Collection sites. Mature seeds of E. cyclocarpum were collected, all within the State of Jalisco, in A) four tropical zones: (1) Puerto Vallarta (in the site known as Valle de Banderas), (2) Tomatlán (in the site known as Llano Grande-los Lindos), (3) La Huerta and (4) Autlán; B) one temperate central location: Amatitán (Achío Canyon) (figure 1). The type of vegetation, physiographic and ecological data were duly recorded.

 

Figure 1. Collection sites. The map shows the geographical region in which the seeds of
E. cyclocarpum
were collected. Red dots show the capital cities of different regions, near
collection sites.
Sitios de colecta. En el mapa se muestra la región geográfica en la que fueron colectadas
las semillas de E. cyclocarpum. Los puntos rojos indican las capitales políticas de las
diferentes regiones, cercanas a los sitos de recolección.

 

Ecological characteristics of collecting sites. The most common ecosystem (table 1) was semi-deciduous tropical forest (STF), and subperenifolia (semi-evergreen tropical forest) distributed in thickets.

 

Table 1. Environmental and geographical characteristics of the collection sites.
Características ambientales y geográficas de los sitios de colecta.

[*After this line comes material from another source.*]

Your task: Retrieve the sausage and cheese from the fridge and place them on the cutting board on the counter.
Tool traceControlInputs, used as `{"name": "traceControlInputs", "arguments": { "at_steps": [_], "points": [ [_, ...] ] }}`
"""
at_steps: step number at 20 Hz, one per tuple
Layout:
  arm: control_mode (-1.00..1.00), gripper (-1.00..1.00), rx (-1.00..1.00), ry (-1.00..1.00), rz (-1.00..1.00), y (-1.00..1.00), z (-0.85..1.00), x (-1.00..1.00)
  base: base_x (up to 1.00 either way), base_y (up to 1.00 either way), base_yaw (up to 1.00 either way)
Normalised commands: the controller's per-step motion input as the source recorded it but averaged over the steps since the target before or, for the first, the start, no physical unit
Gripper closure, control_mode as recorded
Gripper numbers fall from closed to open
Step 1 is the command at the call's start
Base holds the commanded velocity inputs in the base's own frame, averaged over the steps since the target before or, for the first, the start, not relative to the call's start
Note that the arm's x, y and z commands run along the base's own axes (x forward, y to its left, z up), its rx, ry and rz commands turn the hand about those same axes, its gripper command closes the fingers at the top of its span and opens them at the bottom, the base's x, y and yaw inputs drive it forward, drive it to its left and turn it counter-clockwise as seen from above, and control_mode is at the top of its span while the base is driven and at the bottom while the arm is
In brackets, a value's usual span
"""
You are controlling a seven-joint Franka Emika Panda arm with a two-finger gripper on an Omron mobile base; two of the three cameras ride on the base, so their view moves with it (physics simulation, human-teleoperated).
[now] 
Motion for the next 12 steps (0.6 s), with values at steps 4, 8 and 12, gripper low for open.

†Dry tropical region. * Semiwarm central zone. m a.s.l., meters above sea level. 1Average
1985-2010 (Ruiz et al. 2012 ).
Aw; tropical wet and dry; ACw; semi-warm (García 1973). STF; semi-deciduous tropical
forest; SELF; Semi-evergreen lowland forest.

 

The climate of this area was Aw, tropical with marked wet and dry seasons. Soils were in general sandy-loam and clay loam (table 2). Physiography and ecological conditions of each collection site is described below.

 

Table 2. Minerals in soil and soil texture of collection sites of Enterolobium cyclocarpum.
Minerales en suelo y textura de suelo de los sitios de colecta de E. cyclocarpum.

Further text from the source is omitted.